- What to do
Would you work out how many lines below include the word "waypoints"? Only that number is wanted.

Collected data:
+ + +

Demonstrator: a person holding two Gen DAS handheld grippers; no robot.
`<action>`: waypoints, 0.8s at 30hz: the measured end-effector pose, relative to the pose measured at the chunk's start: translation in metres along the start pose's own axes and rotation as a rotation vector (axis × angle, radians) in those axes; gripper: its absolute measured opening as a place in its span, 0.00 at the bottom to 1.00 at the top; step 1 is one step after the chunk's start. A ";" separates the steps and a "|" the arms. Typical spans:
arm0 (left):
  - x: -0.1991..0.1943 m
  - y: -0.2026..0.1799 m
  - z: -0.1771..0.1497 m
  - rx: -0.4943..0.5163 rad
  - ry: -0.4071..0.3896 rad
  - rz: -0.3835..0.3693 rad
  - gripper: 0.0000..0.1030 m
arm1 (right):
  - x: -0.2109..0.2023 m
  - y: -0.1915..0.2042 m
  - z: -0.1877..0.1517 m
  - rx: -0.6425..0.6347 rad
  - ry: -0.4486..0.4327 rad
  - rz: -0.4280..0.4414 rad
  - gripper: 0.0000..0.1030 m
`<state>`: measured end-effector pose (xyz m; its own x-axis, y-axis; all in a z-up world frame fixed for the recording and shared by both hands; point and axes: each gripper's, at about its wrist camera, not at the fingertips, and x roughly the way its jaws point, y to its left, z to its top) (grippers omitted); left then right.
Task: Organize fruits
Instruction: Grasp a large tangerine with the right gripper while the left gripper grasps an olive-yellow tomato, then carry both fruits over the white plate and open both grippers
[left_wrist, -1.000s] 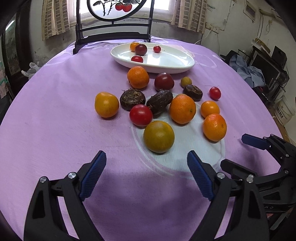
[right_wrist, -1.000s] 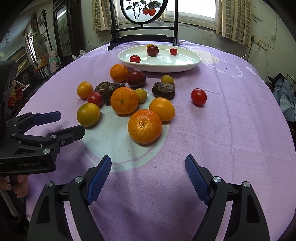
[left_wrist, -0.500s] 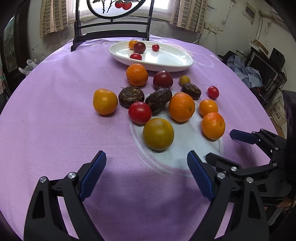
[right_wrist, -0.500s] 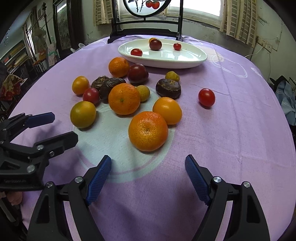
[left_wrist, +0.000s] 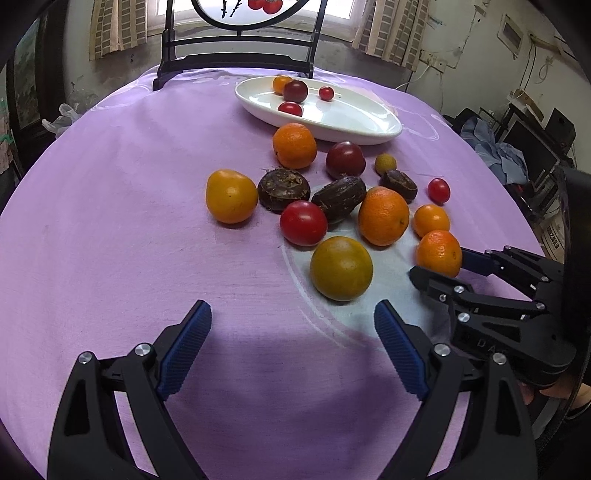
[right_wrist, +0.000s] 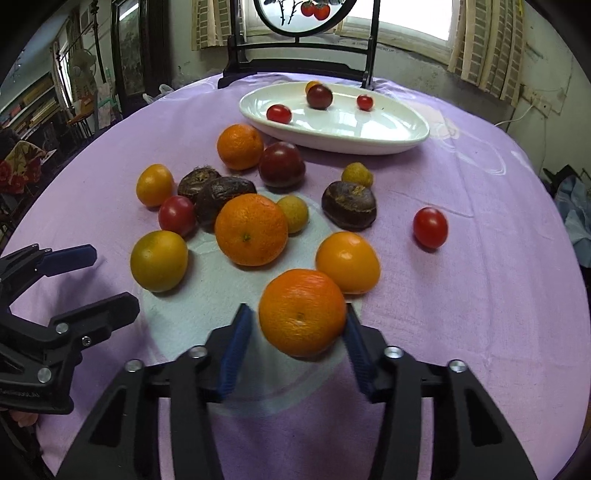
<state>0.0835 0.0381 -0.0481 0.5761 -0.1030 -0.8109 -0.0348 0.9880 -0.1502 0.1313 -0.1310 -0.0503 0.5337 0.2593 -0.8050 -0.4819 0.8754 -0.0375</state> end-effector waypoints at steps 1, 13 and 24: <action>0.000 0.000 0.000 0.001 -0.001 0.003 0.85 | 0.000 -0.001 -0.001 0.007 0.000 0.007 0.43; 0.010 -0.017 0.000 0.048 0.025 0.041 0.85 | -0.024 -0.021 -0.021 0.055 -0.042 0.050 0.42; 0.026 -0.030 0.019 0.069 0.040 0.091 0.57 | -0.043 -0.032 -0.036 0.071 -0.080 0.078 0.43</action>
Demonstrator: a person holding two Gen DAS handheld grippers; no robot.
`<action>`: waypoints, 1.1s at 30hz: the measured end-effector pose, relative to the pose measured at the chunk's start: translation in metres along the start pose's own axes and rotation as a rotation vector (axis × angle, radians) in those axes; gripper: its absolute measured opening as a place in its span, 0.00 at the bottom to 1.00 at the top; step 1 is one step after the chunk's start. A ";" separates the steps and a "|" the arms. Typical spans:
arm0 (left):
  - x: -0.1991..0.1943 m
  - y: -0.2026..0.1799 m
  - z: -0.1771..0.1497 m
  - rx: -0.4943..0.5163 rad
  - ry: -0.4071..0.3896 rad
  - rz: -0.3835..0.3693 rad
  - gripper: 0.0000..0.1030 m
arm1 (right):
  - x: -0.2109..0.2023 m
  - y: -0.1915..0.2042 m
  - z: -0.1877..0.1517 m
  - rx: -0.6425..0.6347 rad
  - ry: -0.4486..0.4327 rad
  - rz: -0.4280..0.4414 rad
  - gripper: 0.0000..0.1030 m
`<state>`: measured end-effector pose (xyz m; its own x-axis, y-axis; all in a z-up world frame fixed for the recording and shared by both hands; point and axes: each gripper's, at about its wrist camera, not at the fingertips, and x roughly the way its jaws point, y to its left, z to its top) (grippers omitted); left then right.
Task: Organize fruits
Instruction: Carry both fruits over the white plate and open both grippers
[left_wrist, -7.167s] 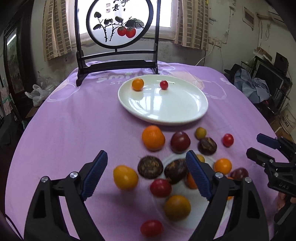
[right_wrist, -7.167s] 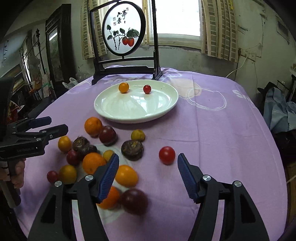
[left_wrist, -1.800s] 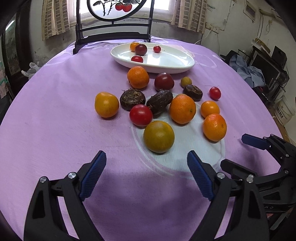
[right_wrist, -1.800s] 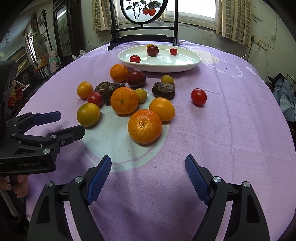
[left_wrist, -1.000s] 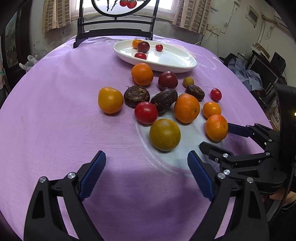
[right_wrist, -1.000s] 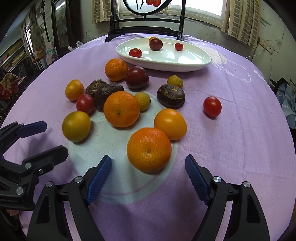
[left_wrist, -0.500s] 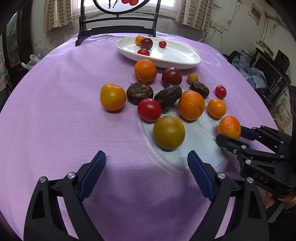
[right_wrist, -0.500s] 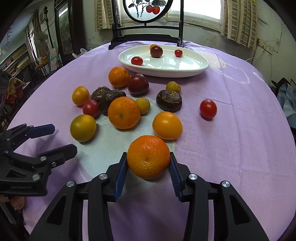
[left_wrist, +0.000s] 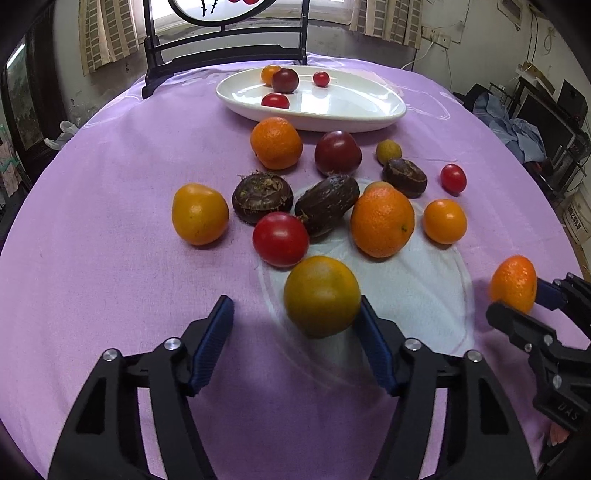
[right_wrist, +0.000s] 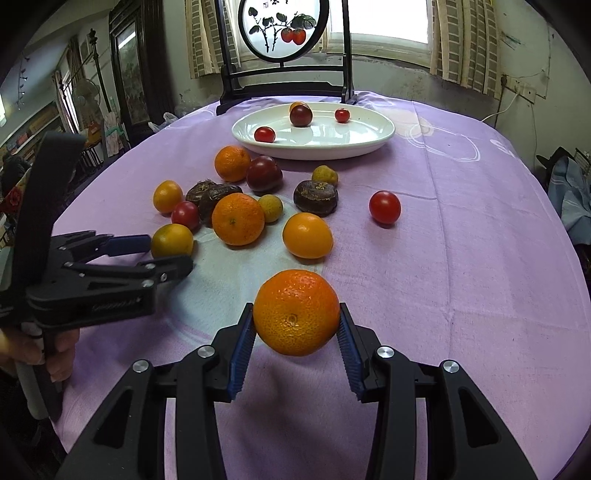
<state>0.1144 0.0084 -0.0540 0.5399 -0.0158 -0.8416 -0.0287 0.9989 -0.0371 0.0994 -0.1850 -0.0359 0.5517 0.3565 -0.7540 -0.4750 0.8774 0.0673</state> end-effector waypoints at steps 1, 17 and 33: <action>-0.001 -0.001 0.001 0.008 -0.007 -0.013 0.52 | -0.001 0.000 -0.001 0.000 -0.002 0.001 0.42; -0.052 0.002 0.060 0.108 -0.142 -0.055 0.36 | -0.028 0.010 0.054 -0.102 -0.136 -0.012 0.42; 0.045 0.036 0.184 0.034 -0.090 0.018 0.36 | 0.077 0.003 0.155 -0.111 -0.051 -0.050 0.43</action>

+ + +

- Written answer
4